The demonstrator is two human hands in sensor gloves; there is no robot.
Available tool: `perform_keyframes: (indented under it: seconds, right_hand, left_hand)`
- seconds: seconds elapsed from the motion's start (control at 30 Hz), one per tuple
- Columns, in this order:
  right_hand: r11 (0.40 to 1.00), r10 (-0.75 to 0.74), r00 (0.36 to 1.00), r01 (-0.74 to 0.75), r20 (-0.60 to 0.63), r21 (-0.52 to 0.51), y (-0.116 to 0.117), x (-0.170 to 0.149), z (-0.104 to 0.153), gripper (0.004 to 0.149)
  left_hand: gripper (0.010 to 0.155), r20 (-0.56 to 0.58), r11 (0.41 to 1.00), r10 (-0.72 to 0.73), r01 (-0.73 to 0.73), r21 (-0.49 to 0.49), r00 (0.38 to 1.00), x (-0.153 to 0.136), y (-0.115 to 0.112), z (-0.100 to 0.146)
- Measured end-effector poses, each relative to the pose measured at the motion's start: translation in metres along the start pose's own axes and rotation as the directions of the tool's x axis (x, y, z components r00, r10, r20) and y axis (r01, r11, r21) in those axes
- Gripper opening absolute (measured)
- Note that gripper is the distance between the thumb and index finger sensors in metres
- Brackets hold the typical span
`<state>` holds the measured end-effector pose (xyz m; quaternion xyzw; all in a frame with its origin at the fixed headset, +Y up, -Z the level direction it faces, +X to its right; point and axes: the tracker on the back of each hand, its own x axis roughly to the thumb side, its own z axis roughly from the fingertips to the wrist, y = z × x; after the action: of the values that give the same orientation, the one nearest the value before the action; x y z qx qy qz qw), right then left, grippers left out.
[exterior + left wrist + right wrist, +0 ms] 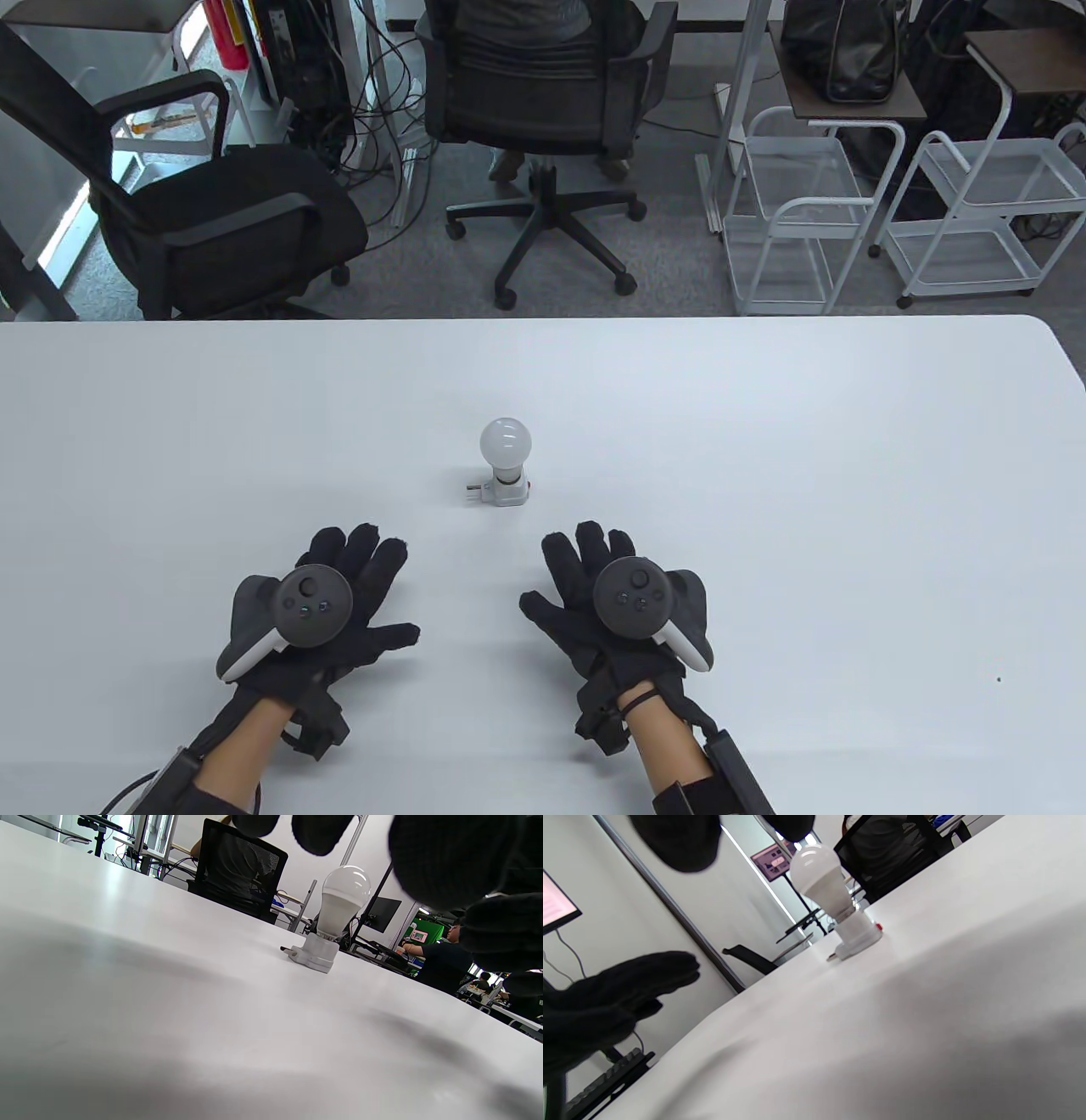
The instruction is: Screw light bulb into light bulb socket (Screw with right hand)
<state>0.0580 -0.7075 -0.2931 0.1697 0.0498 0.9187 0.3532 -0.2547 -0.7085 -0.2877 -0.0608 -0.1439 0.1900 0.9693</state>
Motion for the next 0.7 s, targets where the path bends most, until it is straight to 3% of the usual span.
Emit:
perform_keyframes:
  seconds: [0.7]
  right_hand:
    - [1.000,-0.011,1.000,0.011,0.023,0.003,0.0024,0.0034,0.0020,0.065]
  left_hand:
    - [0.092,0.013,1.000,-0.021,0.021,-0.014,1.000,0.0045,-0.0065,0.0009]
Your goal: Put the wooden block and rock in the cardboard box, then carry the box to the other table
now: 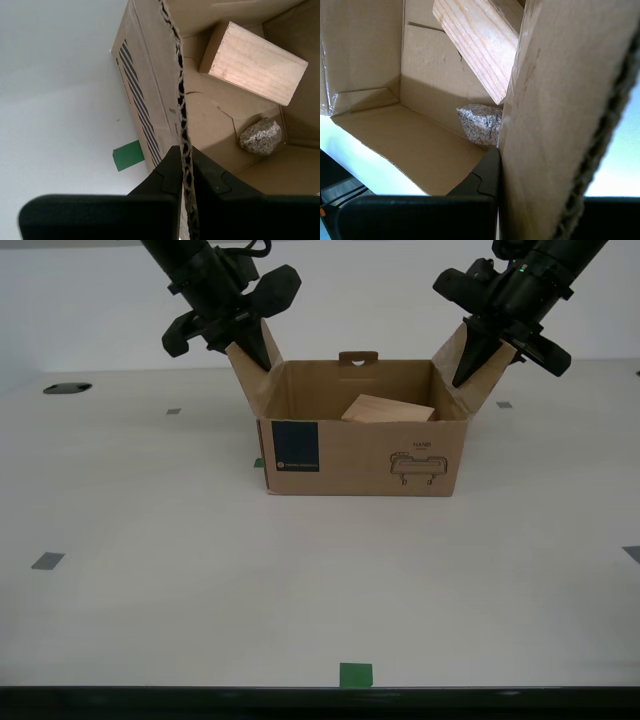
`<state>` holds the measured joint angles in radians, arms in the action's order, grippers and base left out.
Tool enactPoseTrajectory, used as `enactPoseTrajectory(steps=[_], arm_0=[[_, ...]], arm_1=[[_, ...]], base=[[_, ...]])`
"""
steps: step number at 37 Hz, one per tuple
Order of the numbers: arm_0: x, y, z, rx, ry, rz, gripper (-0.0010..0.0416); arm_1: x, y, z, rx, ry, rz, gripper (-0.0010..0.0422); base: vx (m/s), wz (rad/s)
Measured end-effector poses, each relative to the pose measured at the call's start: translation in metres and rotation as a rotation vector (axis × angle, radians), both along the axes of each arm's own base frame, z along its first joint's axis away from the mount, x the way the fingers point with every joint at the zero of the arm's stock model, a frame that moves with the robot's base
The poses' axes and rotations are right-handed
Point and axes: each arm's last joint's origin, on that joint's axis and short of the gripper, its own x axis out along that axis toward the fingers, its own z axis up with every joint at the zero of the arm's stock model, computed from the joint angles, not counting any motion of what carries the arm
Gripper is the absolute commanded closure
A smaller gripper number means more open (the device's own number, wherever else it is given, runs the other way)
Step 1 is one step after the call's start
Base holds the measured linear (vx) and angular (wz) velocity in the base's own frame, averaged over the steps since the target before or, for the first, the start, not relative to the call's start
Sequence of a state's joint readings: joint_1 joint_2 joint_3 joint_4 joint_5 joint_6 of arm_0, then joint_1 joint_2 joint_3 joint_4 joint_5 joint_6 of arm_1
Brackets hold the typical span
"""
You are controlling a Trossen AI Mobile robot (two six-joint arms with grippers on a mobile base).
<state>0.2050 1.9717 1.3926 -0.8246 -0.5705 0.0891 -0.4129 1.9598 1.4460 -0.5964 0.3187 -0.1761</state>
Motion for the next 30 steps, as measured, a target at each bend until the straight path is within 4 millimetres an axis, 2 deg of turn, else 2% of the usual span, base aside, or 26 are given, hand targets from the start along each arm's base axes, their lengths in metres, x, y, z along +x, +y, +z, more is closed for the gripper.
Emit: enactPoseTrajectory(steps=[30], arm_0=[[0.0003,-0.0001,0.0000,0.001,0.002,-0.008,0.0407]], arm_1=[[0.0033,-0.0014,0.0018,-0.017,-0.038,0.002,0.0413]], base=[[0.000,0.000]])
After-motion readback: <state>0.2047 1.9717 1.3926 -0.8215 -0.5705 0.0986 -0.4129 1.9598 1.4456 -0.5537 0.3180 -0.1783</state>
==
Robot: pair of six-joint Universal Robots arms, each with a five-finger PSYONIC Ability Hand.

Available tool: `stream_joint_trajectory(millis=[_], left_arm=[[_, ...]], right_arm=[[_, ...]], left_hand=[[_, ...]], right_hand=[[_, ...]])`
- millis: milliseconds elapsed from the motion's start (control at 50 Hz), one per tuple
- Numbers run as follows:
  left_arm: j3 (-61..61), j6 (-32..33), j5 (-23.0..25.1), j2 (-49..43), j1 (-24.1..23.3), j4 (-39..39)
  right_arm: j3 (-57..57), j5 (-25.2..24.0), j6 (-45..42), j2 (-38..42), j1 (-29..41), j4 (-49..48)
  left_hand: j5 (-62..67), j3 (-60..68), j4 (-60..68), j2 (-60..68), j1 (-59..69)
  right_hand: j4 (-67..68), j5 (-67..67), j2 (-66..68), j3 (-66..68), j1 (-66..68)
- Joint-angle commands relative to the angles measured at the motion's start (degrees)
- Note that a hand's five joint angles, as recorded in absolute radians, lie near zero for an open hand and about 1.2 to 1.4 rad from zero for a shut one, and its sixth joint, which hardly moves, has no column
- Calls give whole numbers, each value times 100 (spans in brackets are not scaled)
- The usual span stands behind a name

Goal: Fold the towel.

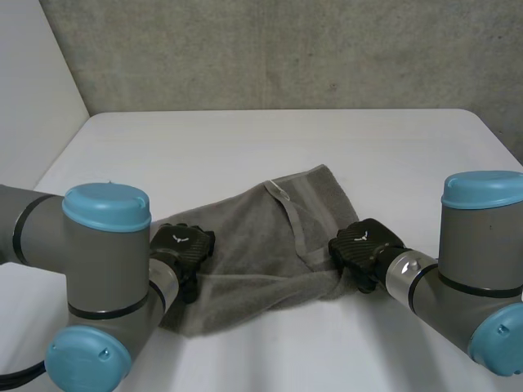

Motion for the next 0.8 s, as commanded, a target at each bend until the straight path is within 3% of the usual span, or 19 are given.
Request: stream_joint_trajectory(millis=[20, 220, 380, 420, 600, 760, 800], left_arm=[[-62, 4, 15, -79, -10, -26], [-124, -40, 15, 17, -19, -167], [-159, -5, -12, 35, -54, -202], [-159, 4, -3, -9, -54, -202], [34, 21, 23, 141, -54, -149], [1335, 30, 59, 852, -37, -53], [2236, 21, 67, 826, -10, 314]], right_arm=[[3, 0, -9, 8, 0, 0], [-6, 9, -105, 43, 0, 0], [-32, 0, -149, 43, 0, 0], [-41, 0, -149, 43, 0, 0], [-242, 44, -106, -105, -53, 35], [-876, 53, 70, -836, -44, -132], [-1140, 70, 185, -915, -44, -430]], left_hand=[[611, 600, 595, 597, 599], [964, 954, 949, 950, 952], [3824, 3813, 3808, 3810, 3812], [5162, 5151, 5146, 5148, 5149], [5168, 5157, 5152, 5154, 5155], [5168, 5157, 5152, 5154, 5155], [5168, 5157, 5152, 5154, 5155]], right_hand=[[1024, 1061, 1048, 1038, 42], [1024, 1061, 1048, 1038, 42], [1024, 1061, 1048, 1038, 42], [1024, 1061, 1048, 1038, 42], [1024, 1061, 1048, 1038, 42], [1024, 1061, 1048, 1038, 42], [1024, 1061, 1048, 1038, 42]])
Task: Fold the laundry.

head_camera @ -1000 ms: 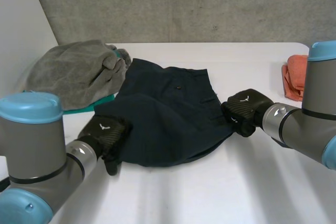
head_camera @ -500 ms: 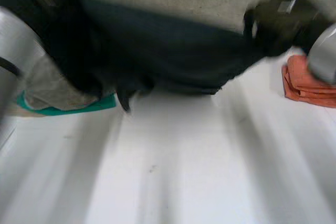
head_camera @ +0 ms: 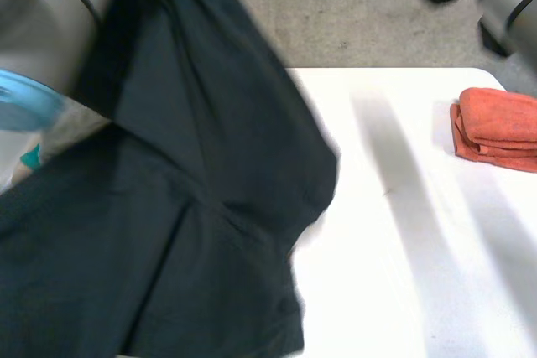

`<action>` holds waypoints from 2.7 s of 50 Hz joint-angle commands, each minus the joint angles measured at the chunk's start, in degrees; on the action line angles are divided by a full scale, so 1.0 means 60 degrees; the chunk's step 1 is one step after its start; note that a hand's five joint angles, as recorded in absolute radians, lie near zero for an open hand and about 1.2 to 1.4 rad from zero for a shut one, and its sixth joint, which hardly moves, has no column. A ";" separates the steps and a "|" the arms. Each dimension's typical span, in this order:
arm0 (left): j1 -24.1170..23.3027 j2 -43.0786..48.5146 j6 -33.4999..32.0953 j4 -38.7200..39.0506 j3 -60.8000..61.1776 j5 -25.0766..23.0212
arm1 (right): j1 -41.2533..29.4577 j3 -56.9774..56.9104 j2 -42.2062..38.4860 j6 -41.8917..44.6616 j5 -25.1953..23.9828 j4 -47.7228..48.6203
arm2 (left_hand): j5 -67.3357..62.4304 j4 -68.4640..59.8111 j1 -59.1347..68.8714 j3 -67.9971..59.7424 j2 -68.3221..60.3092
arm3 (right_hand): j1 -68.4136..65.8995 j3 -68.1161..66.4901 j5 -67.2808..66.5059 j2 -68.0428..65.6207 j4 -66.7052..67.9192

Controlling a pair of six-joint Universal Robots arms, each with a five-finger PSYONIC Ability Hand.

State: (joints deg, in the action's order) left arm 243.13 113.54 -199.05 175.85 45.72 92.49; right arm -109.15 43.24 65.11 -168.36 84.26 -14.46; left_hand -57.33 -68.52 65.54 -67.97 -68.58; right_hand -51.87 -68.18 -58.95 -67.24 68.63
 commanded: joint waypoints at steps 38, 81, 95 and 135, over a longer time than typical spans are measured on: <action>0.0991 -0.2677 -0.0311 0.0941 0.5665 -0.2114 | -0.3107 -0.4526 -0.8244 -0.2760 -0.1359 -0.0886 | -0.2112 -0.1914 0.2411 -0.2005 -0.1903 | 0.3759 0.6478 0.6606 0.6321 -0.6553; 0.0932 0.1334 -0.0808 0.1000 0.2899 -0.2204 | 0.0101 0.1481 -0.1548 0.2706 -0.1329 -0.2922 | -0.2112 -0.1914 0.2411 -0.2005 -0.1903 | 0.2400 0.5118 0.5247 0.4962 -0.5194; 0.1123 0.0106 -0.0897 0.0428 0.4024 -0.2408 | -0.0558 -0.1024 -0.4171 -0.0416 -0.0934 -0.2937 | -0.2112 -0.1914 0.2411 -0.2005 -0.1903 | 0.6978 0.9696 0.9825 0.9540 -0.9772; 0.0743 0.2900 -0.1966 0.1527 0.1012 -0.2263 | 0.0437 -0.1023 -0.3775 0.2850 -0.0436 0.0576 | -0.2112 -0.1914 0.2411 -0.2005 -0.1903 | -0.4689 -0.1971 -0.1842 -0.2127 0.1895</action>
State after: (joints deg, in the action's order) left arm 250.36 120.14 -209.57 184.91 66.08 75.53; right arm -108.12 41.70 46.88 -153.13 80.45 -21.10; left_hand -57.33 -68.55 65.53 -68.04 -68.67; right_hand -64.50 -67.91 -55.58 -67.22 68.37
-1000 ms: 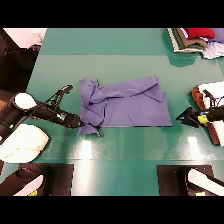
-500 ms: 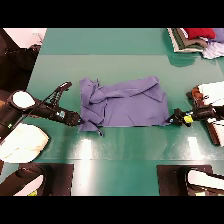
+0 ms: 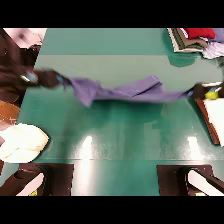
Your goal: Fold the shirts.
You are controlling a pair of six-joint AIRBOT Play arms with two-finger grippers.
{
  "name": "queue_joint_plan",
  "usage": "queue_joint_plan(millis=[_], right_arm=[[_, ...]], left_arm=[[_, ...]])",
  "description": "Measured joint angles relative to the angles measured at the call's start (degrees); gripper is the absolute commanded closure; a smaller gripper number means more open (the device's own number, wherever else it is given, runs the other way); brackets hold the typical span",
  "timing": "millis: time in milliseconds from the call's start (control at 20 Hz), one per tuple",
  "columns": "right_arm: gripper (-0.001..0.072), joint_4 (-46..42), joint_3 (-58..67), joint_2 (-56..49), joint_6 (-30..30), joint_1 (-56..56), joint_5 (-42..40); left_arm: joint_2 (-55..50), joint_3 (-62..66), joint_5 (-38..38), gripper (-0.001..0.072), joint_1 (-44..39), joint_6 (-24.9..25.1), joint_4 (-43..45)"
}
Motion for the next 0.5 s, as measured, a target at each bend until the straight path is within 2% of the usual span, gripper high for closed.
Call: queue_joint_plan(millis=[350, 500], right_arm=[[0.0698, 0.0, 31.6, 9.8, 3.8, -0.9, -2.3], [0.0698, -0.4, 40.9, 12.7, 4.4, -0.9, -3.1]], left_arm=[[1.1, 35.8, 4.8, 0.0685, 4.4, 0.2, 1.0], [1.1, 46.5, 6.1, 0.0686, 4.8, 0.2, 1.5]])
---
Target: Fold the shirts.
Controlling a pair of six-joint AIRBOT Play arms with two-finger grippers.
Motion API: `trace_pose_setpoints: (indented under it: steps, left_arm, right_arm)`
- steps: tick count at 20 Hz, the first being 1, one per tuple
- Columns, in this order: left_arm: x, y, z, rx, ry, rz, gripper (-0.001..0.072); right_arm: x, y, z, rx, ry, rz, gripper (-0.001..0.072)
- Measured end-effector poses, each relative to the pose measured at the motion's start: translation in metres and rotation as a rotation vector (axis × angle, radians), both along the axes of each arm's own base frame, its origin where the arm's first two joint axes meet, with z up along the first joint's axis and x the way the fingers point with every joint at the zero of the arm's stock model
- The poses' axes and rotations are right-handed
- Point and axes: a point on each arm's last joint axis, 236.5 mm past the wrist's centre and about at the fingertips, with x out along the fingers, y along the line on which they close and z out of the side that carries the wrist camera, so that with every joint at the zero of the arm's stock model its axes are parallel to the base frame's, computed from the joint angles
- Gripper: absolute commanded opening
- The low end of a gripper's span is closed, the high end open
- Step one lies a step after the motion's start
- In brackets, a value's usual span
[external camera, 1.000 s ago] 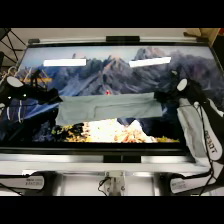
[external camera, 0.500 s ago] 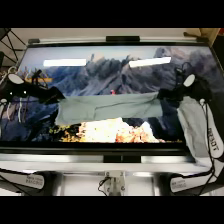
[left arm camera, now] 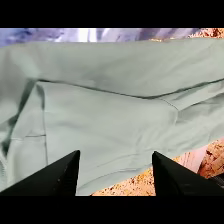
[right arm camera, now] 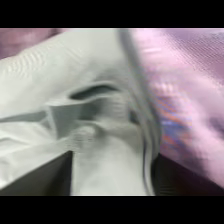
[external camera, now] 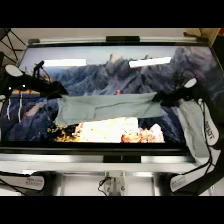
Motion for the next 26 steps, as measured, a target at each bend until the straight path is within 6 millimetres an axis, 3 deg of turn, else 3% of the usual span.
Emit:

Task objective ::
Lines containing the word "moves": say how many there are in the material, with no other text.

Result for this task ::
3